Lewis’s view of gender, marriage, and sexuality is at once theologically sophisticated and entirely practical — heaven and earth at home together. As in his depiction of Susan Pevensie’s final choice in the Narnia books, he is not being a mildly offensive man of his time. Lewis is interested in heaven, not space. These things belong to the realm of fullness and abundance, not the cold, lonely world of my self-definition and self-possession of my body. Sadly, Susan Pevensie never gets to the heavenly stage of the journey to be the woman she was destined to be. But Jane Studdock, Lewis’s protagonist in That Hideous Strength, surely does.
Jane comes alive to her God-given vocation as a woman and a wife even as she gains understanding that there is a fullness of expressing her identity (a sort of Platonic form) that no earthly woman will ever know this side of eternity. Biology tells part of the story and is part of a greater gift. But there is much more.

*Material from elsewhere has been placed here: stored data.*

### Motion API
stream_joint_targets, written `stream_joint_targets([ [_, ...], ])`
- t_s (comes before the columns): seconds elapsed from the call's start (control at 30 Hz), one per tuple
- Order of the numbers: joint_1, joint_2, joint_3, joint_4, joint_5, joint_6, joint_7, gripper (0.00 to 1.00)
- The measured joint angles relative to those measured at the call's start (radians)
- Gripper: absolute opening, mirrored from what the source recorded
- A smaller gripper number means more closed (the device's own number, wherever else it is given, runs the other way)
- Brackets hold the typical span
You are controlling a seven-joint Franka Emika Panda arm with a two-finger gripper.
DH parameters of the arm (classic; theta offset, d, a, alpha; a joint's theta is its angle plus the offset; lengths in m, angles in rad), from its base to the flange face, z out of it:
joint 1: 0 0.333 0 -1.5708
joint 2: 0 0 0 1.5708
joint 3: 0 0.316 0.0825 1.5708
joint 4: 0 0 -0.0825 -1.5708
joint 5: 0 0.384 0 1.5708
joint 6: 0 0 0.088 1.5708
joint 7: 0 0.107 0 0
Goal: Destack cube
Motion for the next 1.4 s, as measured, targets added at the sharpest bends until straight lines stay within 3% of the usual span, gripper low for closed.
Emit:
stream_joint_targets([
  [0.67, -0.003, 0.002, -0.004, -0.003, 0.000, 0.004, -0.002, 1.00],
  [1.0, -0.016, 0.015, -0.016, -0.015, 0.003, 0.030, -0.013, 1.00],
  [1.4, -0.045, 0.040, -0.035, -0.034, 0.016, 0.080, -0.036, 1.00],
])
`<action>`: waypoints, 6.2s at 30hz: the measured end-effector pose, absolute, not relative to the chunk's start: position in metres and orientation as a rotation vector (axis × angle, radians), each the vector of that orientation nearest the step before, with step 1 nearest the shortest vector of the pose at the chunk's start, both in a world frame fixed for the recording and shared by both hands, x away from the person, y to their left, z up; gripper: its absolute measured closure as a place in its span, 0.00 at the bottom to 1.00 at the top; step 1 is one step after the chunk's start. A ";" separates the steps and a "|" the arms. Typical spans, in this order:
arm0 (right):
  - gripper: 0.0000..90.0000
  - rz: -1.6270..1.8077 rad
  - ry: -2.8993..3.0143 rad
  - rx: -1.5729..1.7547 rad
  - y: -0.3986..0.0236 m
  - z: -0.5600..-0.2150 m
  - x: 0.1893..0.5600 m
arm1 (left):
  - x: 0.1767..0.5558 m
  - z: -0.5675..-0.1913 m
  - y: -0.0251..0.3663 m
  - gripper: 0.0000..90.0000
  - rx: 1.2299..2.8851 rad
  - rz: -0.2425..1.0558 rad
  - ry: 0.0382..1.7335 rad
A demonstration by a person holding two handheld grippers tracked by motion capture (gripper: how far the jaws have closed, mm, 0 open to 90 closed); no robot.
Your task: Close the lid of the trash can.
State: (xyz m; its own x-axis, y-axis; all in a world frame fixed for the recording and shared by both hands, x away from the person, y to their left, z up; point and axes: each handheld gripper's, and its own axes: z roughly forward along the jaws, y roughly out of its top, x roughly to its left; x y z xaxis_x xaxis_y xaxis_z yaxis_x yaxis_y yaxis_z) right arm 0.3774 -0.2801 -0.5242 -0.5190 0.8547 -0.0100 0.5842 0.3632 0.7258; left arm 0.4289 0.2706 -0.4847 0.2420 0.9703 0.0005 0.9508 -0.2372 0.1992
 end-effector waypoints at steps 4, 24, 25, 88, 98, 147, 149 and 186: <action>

Toward the end of That Hideous Strength, Professor Ransom declares that the progressive diabolists of the N.I.C.E. “have pulled down deep heaven on their heads.” But it is also the previously very modern couple, Mark and Jane Studdock, who are surprised by the unwelcome joy of heaven, coming to understand that their marriage is a part of the greatest and most important mystery of all. They do not simply share living quarters (without offspring) and fulfill each other’s needs, but they have been given a role together in the salvation of the world. Their relationship is designed for their ascent to God, and that of those around them.
Ransom, who now speaks in the tongues of men and of angels, declares as Jane comes to this realization: “There are thousands of things within this square mile that I don’t know about yet.” We then enter Jane’s mind:
The suspicion dawned upon her that there might be differences and contrasts all the way up, richer, sharper, even fiercer, at every rung of the ascent. How if this invasion of her own being in marriage from which she had recoiled, often in the very teeth of instinct, were not, as she had supposed, merely a relic of animal life or patriarchal barbarism, but rather the lowest, the first, and the easiest form of some shocking contact with reality which would have to be repeated — but in ever larger and more disturbing modes — on the highest levels of all.
Against everything she has been taught, Jane realizes she is the uncivilized and narrow-minded one. Those who have given their lives to their Creator know that his angels and demons are all around them. Those who believe in an ultimate ascent to true living with him have much to teach her. The boring old world of husbands and wives, consecrated singleness, families, communities, and faith turns out to be the greatest adventure of all:
The vision of the universe which she had begun to see in the last few minutes had a curiously stormy quality about it. It was bright, darting, and overpowering. Old Testament imagery of eyes and wheels for the first time in her life took on some possibility of meaning. And mixed with this was the sense that she had been maneuvered into a false position. It ought to have been she who was saying these things to Christians. Hers ought to have been the vivid, perilous world brought against their grey formalised one; hers the quick, vital movements and theirs the stained glass attitudes. That was the antithesis she was used to. This time, in a sudden flash of purple and crimson, she remembered what stained glass was really like.